To enroll, please e-mail Professor Daniel Lowenstein at lowenstein@law.ucla.edu.
Gary Saul Morson is the Lawrence B. Dumas Professor of the Arts and Humanities and Professor of Slavic Languages and Literatures at Northwestern University. I made a point of meeting Gary Saul Morson after reading his Narrative and Freedom: The Shadows of Time (1996), one of the best books on literary theory I have read. He is also the author of numerous other important books, including Mikhail Bakhtin: Creation of a Prosaics (1994, co-authored with Caryl Emerson); Anna Karenina in our Time: Seeing More Wisely (2007); and Prosaics and Other Provocations: Empathy, Open Time, and the Novel (2013). He has a sense of humor, as you can surmise from the title of another of his books, And Quiet Flows the Vodka, or When Pushkin Comes to Shove: The Curmudgeon’s Guide to Russian Literature and Culture (2000).

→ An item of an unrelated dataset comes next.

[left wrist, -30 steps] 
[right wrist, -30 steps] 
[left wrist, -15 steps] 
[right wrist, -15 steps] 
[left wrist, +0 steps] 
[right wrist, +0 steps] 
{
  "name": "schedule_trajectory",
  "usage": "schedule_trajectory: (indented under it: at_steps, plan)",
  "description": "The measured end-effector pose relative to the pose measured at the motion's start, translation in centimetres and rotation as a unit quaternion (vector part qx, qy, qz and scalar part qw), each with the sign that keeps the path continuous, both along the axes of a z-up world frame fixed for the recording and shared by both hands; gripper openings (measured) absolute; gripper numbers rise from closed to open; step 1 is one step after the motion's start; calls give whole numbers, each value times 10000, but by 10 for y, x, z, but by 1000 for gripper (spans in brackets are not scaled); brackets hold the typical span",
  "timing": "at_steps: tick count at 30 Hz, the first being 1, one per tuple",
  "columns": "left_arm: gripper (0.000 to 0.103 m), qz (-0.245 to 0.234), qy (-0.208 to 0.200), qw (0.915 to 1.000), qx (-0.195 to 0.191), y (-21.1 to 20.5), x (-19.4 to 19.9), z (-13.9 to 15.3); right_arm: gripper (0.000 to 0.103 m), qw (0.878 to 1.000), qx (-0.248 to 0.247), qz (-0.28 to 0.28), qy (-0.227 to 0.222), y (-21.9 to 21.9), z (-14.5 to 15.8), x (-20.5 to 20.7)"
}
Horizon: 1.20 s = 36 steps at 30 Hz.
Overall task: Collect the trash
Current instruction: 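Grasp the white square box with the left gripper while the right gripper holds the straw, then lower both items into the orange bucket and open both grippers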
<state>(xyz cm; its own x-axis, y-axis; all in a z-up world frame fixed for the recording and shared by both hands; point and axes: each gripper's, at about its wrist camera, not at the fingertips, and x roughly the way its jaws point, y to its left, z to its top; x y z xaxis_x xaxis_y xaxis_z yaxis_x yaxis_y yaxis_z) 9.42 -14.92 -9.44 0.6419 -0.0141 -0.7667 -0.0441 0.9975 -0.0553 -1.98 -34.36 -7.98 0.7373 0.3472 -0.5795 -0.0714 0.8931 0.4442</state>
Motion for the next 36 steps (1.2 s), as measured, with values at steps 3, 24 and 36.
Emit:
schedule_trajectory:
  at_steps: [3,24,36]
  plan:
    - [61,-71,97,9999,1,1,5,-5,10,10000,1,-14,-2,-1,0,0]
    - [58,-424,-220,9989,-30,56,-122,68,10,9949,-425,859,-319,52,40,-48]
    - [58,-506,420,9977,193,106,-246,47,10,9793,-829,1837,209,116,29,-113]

A former Northwestern colleague has said of Morson that he demonstrates “a great scholar can also be an inspiring undergraduate teacher.” Morson’s course, “An Introduction to Russian Literature,” regularly attracts 500 students and is a legend at Northwestern. His teaching ability carries over to make him a truly outstanding lecturer.
We hope many of you will take the opportunity to see Uncle Vanya Monday night and, three nights later, hear Morson’s lecture on the play.